In a crassly narcissistic decision, I then pasted one of my own unpublished novels into Voyant. This revealed a few surprises about my writing style (the fifth most common word was “like,” which either means I love similes or being raised in Southern California during the 1980s left a stronger mark than I thought). I also apparently swear a lot. However, this didn’t seem socially relevant enough to center an entire report around.
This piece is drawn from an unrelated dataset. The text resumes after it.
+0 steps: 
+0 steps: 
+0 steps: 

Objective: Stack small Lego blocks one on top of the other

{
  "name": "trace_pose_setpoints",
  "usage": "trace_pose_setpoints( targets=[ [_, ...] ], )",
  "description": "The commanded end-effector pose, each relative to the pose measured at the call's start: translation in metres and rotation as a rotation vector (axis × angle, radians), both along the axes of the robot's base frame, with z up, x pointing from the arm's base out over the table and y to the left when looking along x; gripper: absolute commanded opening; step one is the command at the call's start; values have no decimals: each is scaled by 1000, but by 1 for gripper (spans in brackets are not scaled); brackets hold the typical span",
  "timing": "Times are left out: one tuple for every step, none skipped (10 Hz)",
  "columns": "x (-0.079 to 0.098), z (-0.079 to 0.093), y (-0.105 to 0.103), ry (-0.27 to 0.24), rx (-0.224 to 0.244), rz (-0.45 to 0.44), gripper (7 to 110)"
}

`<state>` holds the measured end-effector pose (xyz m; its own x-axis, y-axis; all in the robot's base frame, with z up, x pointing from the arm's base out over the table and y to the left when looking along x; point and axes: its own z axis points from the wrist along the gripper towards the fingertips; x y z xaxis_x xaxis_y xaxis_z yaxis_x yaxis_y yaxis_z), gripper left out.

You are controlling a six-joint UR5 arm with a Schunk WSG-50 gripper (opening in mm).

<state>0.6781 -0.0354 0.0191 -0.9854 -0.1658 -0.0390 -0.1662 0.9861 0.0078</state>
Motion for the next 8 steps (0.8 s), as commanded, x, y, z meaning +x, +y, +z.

Then I thought it might be very relevant to text-mine the recent Supreme Court confirmation hearings of Brett Kavanaugh and compare them to his confirmation hearings when he was nominated to the D.C. Circuit Court of Appeals. Unfortunately, there are no full transcripts available yet of the Supreme Court hearings. The closest approximation that I found was the C-Span website, which has limited closed-caption transcripts, but their user interface doesn’t allow for copying the full text of the hearing. The transcripts for Kavanaugh’s 2003 and 2006 Circuit Court hearings were available from the U.S. Congress’s website, but the website warned that transcripts of hearings can take years to be made available. Since the deadline for this assignment is October 9, I decided that was too much of a gamble. I then tried running Kavanaugh’s opening statements through Voyant, but that seemed like too small of a sample to draw any significant conclusions. (Although it’s interesting that he used the word “love” a lot more in 2018 than he did back in 2003.)

[2] 2017: http://web.mta.info/mta/compliance/pdf/2017_annual/SectionA-2017-Annual-Report.pdf
2009: http://web.mta.info/mta/compliance/pdf/2009%20Annual%20Report%20Narrative.pdf
2001: http://web.mta.info/mta/investor/pdf/annualreport2001.pdf

[3] It’s important to download the PDFs before copying text. Copying directly from websites can result in text that has a lot of formatting errors, which then requires data-cleaning and can lead to misleading results.

Weekly Readings

This week’s readings, particularly “The History of Humanities Computing,” made me wonder how DH is different from cultural anthropology, social psychology, or sociology. Those fields also examine the humanities by using experimental and observational methods taken from the sciences. Is the difference just a matter of self-identification?

Stephen Ramsay might have provided a possible answer in “Humane Computation,” where he writes that DH can bring “humanistic discourse” to these topics. He seems to want digital research projects to be considered new cultural objects that are open to the same critical analysis as any others. Wittgenstein Tractatus.

Ramsay also made me think about how Google has trained many people to trust algorithms almost blindly. The computer scientist Jaron Lanier has written about the problem of how many people simply accept the first few entries that Google gives them, instead of exploring further (perhaps more interesting) pages of search returns. Maybe DH can help bring that deeper data to light.